My son was teased a bit in grade school regarding ballet, but was also admired for his dancing by others. It really varied with the kids, it seemed. He always felt a bit uncomfortable discussing his dancing with the other kids, particularly the boys. There were also times when the entire school would come to watch special performances that the local ballet company would do for the public schools–and these shows always had kids from the affiliated school in them (my son was part of those). These days he would have a lot of mixed feelings. He’d be so excited to be dancing with the company, as that was always an honor and a bit of a treat, but would also feel sort of unsure of how his schoolmates would react. I always felt sort of sad that he couldn’t just fully enjoy himself at those times.
As for the “gay” comments, I’ve always taught my son to just shrug it off and say something like “so what if am gay? nothing wrong with gay people…” and that has worked, for the most part. However, we have always lived in very liberal communities where children would surely know children with gay parents and such. So I imagine this might not work as well in a more conservative environment.

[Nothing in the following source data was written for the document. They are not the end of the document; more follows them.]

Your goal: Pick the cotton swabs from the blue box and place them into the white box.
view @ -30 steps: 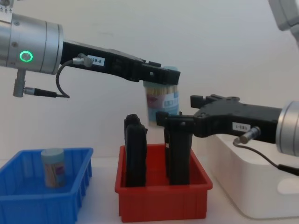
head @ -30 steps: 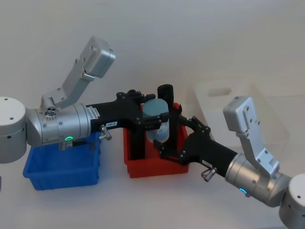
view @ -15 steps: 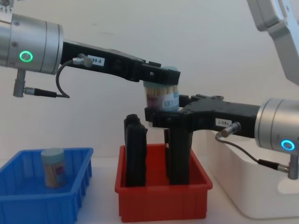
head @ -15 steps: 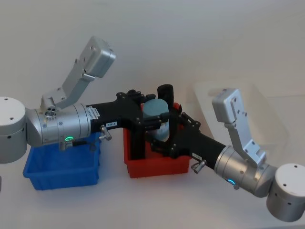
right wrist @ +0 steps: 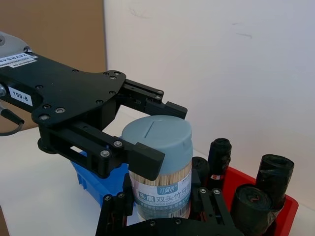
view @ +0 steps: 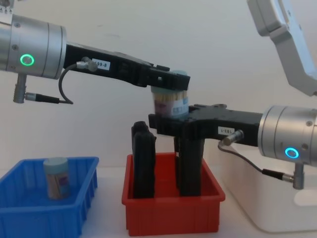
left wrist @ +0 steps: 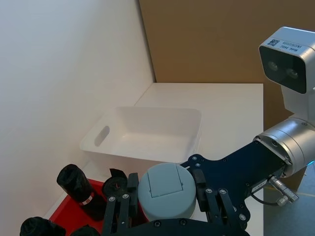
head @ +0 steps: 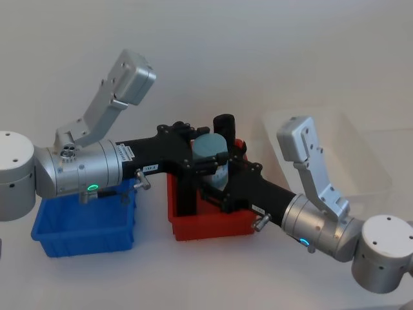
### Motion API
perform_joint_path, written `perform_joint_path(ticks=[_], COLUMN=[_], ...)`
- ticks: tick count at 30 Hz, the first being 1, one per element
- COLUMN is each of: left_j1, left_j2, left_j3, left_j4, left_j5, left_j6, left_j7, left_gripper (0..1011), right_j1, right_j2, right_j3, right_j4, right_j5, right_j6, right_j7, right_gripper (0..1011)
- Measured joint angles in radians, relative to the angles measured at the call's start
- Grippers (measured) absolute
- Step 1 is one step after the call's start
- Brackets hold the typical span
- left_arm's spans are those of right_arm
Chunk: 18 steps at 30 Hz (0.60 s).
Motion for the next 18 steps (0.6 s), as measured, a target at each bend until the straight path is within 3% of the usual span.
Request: perform_joint_path(ticks=[5, 12, 18], left_j1=[0.000, 0.000, 0.000], left_j2=[-0.001, -0.001, 0.000], left_j3=[0.000, 0.000, 0.000], left_j4=[0.000, 0.000, 0.000], left_j5=[-0.001, -0.001, -0.001], left_j6=[0.000, 0.000, 0.000], left_j7=[-0.001, -0.001, -0.001], left_gripper=[692, 916, 1004], right_j1=[0.006, 0.009, 0.008], right_j2=[-0.003, -0.003, 0.000], right_j3=[-0.004, -0.006, -0.006], right_j4=[0.008, 0.009, 0.006], right_j5=[0.002, 0.006, 0.010], right_j6=[0.002, 0.004, 0.006], right_j7=[0.003, 0.003, -0.012], right_gripper=[641, 641, 641])
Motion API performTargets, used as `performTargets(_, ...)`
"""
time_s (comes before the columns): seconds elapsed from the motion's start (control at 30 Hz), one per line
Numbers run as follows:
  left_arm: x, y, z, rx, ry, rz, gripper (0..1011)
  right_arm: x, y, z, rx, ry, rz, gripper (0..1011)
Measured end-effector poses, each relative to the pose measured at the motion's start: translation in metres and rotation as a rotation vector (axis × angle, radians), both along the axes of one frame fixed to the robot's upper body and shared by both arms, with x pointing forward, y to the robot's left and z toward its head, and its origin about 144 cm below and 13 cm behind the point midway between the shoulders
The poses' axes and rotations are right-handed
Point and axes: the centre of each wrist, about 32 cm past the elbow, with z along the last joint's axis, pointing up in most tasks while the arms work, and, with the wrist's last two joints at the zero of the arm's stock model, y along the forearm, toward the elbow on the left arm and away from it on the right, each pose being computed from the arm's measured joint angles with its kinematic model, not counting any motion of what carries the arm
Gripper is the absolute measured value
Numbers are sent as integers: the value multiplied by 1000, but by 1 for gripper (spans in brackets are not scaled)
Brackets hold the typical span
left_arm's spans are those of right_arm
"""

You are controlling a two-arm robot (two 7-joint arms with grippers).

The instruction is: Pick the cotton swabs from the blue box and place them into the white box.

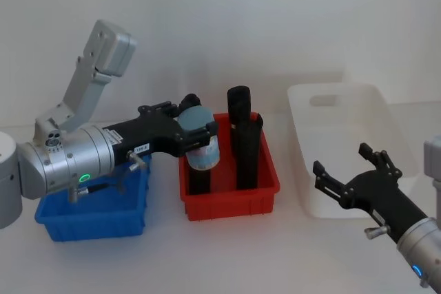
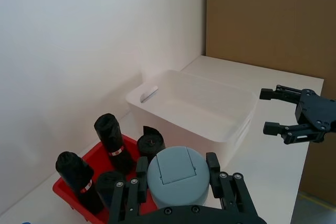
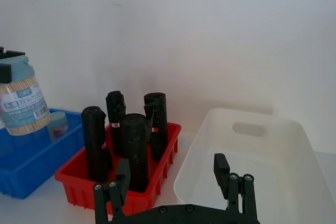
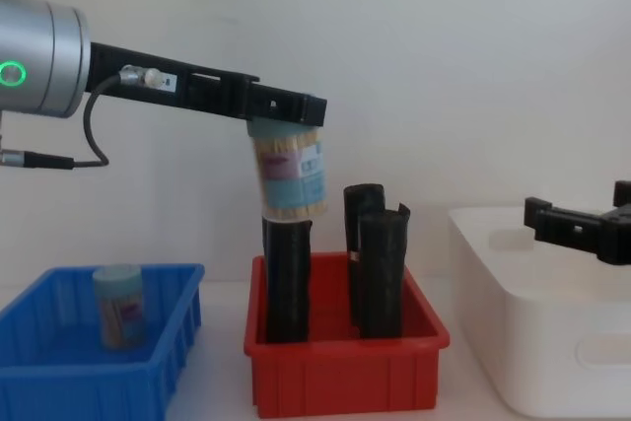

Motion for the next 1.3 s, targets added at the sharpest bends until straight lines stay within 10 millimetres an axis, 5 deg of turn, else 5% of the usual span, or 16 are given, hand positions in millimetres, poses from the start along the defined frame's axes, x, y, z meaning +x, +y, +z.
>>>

Kids in performing and visual arts schools are also called “gay”. It really happens everywhere, including in the residential ballet schools. It is just such a typical sort of insult nowadays that it seems it’s something all sorts of boys (sometimes girls, too) have to deal with. I feel it’s a really unfortunate idea that to be gay is somehow negative, or worthy of teasing, so that is what I have emphasized with my son.
Anyhow, so glad ABT NYC was a great summer for you and Julian! I know it’s a stellar program, so I am not surprised Julian had a wonderful time there and grew so much. It’s great to hear that he wants to return next summer, as well. I love that you included that he’s been texting nonstop with his new friends! That is such a big part of summer intensives, in general, all the new friends the kids make. This is really special for so many boys who dance all year without other boys, or maybe just one or two. I’ve noticed amongst the professional dancing men I’ve met that they have in many cases maintained these friendships over long periods of time, really becoming life long friends with guys they have met at these summer programs. Paths of males in ballet typically cross and re-cross again and again, it seems too. Small world for them, which is really sort of neat, I think.
Regarding the no parents allowed thing at ABT, this is sort of a typical thing with the ballet schools my son has danced at. It’s no fun for us, as parents, but it seems to benefit the children and their teachers to not have a bunch of parents watching and/or hanging around. I am not so surprised ABT NYC follows this rule. The thing about no group activities at the end is sort of sad, though! You might consider writing to ABT to suggest that they have some sort of final activity in future years. It’s a good idea, and one that ABT may be able to implement.
robin says
hi–
great blog 🙂 i was also at the show as i had 2 students dancing there (girls)and must agree that i was VERY impressed with the boys. don’t know which one was your son but the boys overall were awesome 🙂
middle school is THE WORST for that kind of thing— if he survived that he should do great. (wish i could have coerced my boys into ballet but no such luck).